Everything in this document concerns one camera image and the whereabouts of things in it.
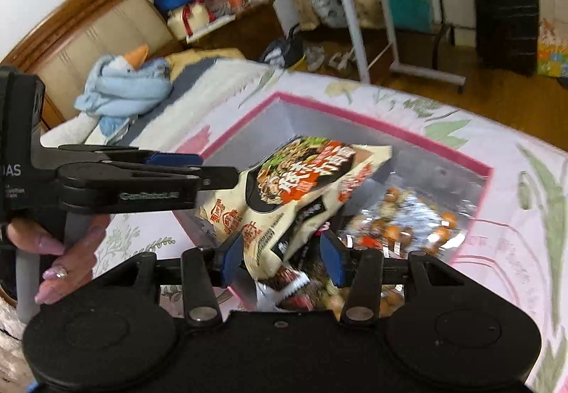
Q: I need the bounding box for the clear bag of coated nuts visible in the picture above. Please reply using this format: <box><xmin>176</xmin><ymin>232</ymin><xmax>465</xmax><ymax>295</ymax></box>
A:
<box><xmin>339</xmin><ymin>186</ymin><xmax>478</xmax><ymax>263</ymax></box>
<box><xmin>377</xmin><ymin>284</ymin><xmax>406</xmax><ymax>319</ymax></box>

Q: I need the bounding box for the pink cardboard box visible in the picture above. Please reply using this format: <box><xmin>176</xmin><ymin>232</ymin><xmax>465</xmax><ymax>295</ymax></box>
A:
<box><xmin>173</xmin><ymin>92</ymin><xmax>496</xmax><ymax>315</ymax></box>

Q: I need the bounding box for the person's left hand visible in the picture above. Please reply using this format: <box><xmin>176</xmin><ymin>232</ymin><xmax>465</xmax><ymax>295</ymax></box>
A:
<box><xmin>5</xmin><ymin>213</ymin><xmax>113</xmax><ymax>305</ymax></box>

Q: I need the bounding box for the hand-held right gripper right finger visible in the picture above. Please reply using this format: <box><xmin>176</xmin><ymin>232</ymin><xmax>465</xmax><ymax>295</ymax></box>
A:
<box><xmin>319</xmin><ymin>232</ymin><xmax>471</xmax><ymax>326</ymax></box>

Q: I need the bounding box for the wooden padded headboard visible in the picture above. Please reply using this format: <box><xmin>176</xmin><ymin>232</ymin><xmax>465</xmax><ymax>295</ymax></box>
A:
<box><xmin>0</xmin><ymin>0</ymin><xmax>185</xmax><ymax>130</ymax></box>

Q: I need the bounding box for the blue goose plush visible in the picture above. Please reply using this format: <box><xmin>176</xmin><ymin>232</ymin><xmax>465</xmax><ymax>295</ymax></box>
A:
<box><xmin>74</xmin><ymin>44</ymin><xmax>173</xmax><ymax>135</ymax></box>

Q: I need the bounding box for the teal shopping bag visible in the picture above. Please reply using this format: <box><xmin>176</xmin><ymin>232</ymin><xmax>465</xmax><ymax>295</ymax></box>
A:
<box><xmin>383</xmin><ymin>0</ymin><xmax>434</xmax><ymax>35</ymax></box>

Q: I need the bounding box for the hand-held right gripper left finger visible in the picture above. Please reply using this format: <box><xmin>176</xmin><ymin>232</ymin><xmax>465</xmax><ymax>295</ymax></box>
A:
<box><xmin>89</xmin><ymin>233</ymin><xmax>246</xmax><ymax>327</ymax></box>

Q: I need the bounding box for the colourful checked gift bag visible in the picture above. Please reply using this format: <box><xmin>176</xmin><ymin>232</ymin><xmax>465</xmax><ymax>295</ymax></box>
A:
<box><xmin>537</xmin><ymin>18</ymin><xmax>568</xmax><ymax>77</ymax></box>

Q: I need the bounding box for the black suitcase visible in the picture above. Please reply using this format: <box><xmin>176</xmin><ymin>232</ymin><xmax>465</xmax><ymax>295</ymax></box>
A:
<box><xmin>471</xmin><ymin>0</ymin><xmax>540</xmax><ymax>77</ymax></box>

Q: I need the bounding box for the white grey quilt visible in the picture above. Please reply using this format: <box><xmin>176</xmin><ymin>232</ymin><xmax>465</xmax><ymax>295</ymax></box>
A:
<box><xmin>40</xmin><ymin>58</ymin><xmax>277</xmax><ymax>146</ymax></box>

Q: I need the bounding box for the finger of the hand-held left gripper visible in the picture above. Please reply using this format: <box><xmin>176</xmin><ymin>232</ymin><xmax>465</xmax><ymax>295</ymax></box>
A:
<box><xmin>55</xmin><ymin>162</ymin><xmax>241</xmax><ymax>216</ymax></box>
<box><xmin>58</xmin><ymin>144</ymin><xmax>206</xmax><ymax>170</ymax></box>

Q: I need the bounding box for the yellow pillow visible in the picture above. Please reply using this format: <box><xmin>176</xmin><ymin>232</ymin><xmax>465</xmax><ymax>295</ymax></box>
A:
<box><xmin>166</xmin><ymin>48</ymin><xmax>246</xmax><ymax>80</ymax></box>

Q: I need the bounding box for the cream noodle packet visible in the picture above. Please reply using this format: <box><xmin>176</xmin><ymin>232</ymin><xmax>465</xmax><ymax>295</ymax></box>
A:
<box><xmin>196</xmin><ymin>135</ymin><xmax>394</xmax><ymax>284</ymax></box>

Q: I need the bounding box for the brown paper bag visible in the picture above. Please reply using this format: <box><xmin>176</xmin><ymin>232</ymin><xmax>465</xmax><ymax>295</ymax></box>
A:
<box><xmin>290</xmin><ymin>0</ymin><xmax>321</xmax><ymax>31</ymax></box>
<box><xmin>347</xmin><ymin>0</ymin><xmax>385</xmax><ymax>29</ymax></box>

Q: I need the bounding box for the white snack bar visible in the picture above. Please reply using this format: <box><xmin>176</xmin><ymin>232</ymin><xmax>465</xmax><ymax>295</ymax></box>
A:
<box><xmin>255</xmin><ymin>272</ymin><xmax>311</xmax><ymax>313</ymax></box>

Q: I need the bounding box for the wooden nightstand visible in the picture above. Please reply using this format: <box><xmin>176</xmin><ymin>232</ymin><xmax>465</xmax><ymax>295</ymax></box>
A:
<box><xmin>190</xmin><ymin>0</ymin><xmax>285</xmax><ymax>62</ymax></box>

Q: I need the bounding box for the white gift bag red ribbon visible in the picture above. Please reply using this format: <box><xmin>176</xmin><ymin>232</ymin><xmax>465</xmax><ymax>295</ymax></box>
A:
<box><xmin>167</xmin><ymin>3</ymin><xmax>210</xmax><ymax>40</ymax></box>

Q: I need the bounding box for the black floor bag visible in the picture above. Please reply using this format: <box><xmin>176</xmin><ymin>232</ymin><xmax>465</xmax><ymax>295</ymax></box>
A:
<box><xmin>258</xmin><ymin>25</ymin><xmax>305</xmax><ymax>68</ymax></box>

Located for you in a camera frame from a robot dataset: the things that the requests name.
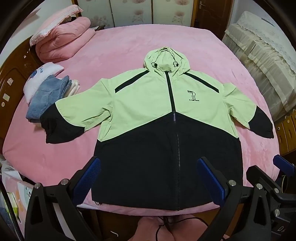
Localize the white printed carton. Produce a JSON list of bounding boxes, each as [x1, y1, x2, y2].
[[1, 162, 35, 223]]

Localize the wooden door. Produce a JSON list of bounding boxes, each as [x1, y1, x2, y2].
[[195, 0, 234, 40]]

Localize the wooden cabinet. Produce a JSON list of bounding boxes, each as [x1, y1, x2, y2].
[[270, 113, 296, 156]]

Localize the bed with pink sheet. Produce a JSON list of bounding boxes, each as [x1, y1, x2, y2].
[[2, 27, 281, 217]]

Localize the green and black hooded jacket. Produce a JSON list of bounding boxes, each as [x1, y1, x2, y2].
[[40, 46, 274, 211]]

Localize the folded blue jeans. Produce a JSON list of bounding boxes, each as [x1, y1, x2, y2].
[[25, 75, 71, 123]]

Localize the wooden headboard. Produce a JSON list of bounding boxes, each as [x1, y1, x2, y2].
[[0, 35, 44, 153]]

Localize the black cable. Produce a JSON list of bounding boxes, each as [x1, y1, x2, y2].
[[155, 214, 210, 241]]

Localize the pink pillow with lace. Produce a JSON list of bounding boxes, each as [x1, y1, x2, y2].
[[30, 5, 84, 46]]

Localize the folded white clothes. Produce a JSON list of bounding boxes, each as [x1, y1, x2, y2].
[[66, 79, 80, 96]]

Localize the floral wardrobe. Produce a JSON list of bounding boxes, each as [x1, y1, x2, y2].
[[77, 0, 193, 29]]

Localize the pink pillows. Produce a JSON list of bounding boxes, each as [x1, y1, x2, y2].
[[35, 17, 96, 63]]

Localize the person's leg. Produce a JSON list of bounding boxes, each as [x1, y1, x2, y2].
[[136, 217, 181, 241]]

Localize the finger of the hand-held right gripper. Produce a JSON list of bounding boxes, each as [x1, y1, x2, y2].
[[246, 165, 281, 189], [272, 155, 296, 173]]

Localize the white folded garment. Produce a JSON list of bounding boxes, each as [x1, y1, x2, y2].
[[24, 62, 64, 104]]

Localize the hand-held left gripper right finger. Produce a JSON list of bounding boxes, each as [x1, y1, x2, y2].
[[196, 157, 275, 241]]

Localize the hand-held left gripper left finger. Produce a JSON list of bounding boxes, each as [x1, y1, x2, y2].
[[24, 156, 102, 241]]

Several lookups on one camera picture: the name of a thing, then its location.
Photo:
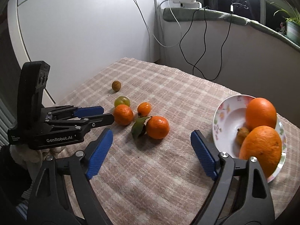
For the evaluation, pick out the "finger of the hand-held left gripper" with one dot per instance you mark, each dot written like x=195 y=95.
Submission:
x=91 y=110
x=103 y=119

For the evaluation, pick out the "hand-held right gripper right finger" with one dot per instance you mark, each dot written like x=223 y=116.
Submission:
x=202 y=154

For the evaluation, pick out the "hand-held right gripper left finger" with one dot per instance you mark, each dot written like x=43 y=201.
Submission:
x=99 y=154

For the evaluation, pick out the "medium orange tangerine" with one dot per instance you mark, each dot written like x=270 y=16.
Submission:
x=123 y=114

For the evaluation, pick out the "small brownish green fruit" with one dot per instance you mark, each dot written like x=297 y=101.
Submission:
x=116 y=85

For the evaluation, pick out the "small oval tangerine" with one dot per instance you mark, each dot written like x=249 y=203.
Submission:
x=144 y=109

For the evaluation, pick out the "small brown fruit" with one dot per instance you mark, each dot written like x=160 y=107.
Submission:
x=242 y=136

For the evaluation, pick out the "white floral plate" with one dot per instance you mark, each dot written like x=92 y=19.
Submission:
x=230 y=119

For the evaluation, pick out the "tangerine with green leaf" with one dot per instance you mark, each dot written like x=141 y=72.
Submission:
x=158 y=127

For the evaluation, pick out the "large orange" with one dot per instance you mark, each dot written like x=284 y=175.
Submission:
x=260 y=113
x=261 y=150

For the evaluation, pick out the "person's left forearm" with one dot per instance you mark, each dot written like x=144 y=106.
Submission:
x=25 y=155

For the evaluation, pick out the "plaid beige tablecloth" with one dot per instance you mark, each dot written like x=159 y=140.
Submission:
x=164 y=168

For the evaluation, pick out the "white cabinet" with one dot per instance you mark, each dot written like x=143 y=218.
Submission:
x=82 y=28

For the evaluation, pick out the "grey windowsill cushion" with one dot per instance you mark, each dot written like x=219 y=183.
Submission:
x=178 y=14

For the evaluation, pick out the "white power strip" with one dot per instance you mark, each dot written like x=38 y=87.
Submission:
x=185 y=1

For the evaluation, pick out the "small figurine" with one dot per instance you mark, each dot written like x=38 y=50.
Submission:
x=281 y=29

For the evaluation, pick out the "potted spider plant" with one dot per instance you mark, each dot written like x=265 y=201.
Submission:
x=293 y=31

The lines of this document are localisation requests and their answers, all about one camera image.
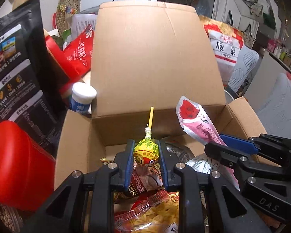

▸ **TASK ITEM**
When the word "grey" shows up in a line of the entries, report that line.

▸ **SOLUTION BELOW**
Q: I need the bounding box for the white grey quilt visible in the picture above. Please reply using this format: <box><xmin>176</xmin><ymin>232</ymin><xmax>465</xmax><ymax>295</ymax></box>
For the evaluation, pick out the "grey windowsill cushion" with one dot per instance you mark, each dot written like x=219 y=183.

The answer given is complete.